BEGIN
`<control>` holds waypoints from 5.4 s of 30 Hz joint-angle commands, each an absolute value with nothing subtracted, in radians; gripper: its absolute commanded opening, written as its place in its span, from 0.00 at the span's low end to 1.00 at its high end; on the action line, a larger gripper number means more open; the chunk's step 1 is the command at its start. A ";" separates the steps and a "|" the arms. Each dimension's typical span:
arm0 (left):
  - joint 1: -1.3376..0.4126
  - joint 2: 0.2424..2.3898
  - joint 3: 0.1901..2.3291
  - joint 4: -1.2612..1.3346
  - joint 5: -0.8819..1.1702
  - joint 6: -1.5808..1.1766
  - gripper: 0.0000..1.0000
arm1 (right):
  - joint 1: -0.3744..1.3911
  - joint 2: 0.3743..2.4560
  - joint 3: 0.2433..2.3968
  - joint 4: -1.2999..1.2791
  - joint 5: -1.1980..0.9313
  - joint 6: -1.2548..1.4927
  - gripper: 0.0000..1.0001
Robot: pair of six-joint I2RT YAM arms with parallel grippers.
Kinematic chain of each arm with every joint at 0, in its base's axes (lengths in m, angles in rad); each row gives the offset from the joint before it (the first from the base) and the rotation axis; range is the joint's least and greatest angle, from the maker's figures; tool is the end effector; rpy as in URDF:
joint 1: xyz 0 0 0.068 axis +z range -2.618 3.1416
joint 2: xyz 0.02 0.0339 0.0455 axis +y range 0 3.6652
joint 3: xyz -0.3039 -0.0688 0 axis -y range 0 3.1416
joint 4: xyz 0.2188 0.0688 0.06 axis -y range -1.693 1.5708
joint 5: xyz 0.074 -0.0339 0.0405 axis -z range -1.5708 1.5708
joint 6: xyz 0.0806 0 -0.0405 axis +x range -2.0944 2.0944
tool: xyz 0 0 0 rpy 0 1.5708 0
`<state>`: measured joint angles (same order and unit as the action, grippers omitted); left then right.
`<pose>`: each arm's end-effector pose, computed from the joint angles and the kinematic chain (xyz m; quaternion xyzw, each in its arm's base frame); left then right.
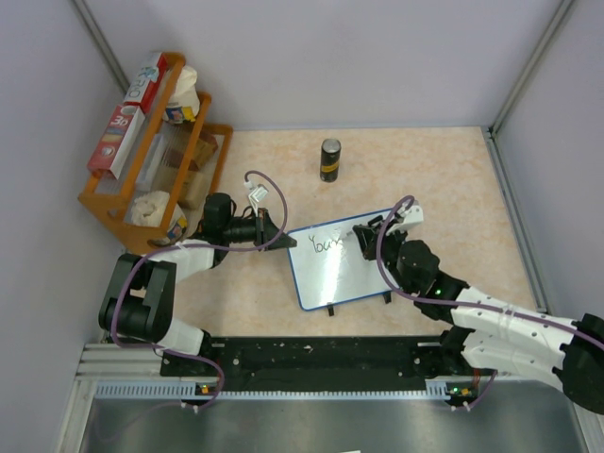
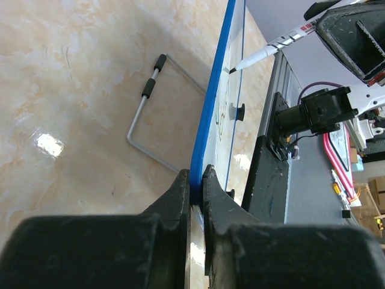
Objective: Write a sentence on the whiteboard
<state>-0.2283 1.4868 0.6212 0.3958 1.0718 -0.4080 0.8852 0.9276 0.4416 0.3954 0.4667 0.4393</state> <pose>0.2590 -0.1328 0.2376 0.2003 0.7538 -0.5540 0.2911 0.1576 0.1354 0.2943 -0.0068 0.7351 0.2688 0.6224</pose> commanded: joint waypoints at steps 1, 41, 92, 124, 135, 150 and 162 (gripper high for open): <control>-0.235 1.522 0.604 0.322 0.976 -0.290 0.00 | 0.868 0.907 0.437 0.365 0.474 0.443 0.00; -0.235 1.522 0.604 0.321 0.977 -0.290 0.00 | 0.868 0.890 0.425 0.379 0.428 0.448 0.00; -0.235 1.523 0.606 0.319 0.977 -0.288 0.00 | 0.853 0.936 0.483 0.342 0.460 0.460 0.00; -0.236 1.526 0.607 0.318 0.976 -0.288 0.00 | 0.853 0.847 0.410 0.245 0.492 0.465 0.00; -0.236 1.525 0.609 0.318 0.974 -0.287 0.00 | 0.845 0.828 0.433 0.265 0.508 0.463 0.00; -0.236 1.525 0.607 0.316 0.973 -0.285 0.00 | 0.844 0.677 0.460 0.250 0.469 0.451 0.00; -0.236 1.523 0.606 0.316 0.969 -0.284 0.00 | 0.691 0.635 0.431 0.222 0.230 0.514 0.00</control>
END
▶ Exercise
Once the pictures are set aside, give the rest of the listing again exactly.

▶ Answer to the exercise
`<control>` holds waypoints from 5.4 s of 30 Hz joint-angle commands, each an absolute value with nothing subtracted, in radians; gripper: its absolute commanded opening, written as its place in its span, from 0.00 at the span's low end to 1.00 at its high end; on the action line, a larger gripper number means more open; the chunk's step 1 is the command at its start. A ";" separates the steps and a "|" the arms. Each dimension's typical span:
arm0 (left):
  - joint 1: -1.3376..0.4126
  - joint 2: 0.2424..2.3898
  - joint 3: 0.1901..2.3291
  - joint 4: -1.2612..1.3346
  - joint 5: -0.8819..1.1702
  - joint 6: -1.5808..1.1766
  - gripper: 0.0000..1.0000
arm1 (right):
  - joint 1: -0.3744..1.3911
  - joint 2: 0.3743..2.4560
  - joint 3: 0.2433..2.3968
  - joint 4: -1.2999..1.2791
  - joint 5: -1.1980..0.9313
  - joint 6: -1.2548..1.4927
  - gripper: 0.0000..1.0001
Robot: pair of six-joint I2RT YAM arms with parallel grippers.
Kinematic chain of each arm with every joint at 0, in its base's axes (lengths in m, angles in rad); each row gives the offset from the joint before it (the first from the base) and the rotation axis; range is the joint's least and greatest angle, from the maker's figures; tool is the end effector; rpy as in URDF:
joint 1: xyz 0 0 0.068 axis +z range -2.618 3.1416
joint 2: xyz 0.02 0.0339 0.0455 axis +y range 0 3.6652
joint 3: xyz -0.3039 -0.0688 0 axis -y range 0 3.1416
joint 4: xyz 0.2188 0.0688 0.06 axis -y range -1.693 1.5708
joint 5: xyz 0.074 -0.0339 0.0405 axis -z range -1.5708 1.5708
joint 6: xyz 0.0806 0 -0.0405 axis +x range -2.0944 2.0944
tool: xyz 0 0 0 rpy 0 1.5708 0
`<state>`: measured joint angles (same order and unit as the action, grippers omitted); left then right.
`<pose>`: each arm's end-effector pose, computed from the joint angles and the kinematic chain (xyz m; quaternion xyzw, each in its arm's base frame); left then right.
Objective: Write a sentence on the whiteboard
<state>-0.2283 1.4868 0.6212 0.3958 1.0718 -0.4080 0.8852 0.9276 0.4416 0.3954 0.4667 0.4393</state> <pose>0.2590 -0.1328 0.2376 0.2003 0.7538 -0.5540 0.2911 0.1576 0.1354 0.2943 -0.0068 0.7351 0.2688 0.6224</pose> commanded: joint waypoints at steps 1, 41, 92, 124, 135, 150 and 162 (gripper high for open): <control>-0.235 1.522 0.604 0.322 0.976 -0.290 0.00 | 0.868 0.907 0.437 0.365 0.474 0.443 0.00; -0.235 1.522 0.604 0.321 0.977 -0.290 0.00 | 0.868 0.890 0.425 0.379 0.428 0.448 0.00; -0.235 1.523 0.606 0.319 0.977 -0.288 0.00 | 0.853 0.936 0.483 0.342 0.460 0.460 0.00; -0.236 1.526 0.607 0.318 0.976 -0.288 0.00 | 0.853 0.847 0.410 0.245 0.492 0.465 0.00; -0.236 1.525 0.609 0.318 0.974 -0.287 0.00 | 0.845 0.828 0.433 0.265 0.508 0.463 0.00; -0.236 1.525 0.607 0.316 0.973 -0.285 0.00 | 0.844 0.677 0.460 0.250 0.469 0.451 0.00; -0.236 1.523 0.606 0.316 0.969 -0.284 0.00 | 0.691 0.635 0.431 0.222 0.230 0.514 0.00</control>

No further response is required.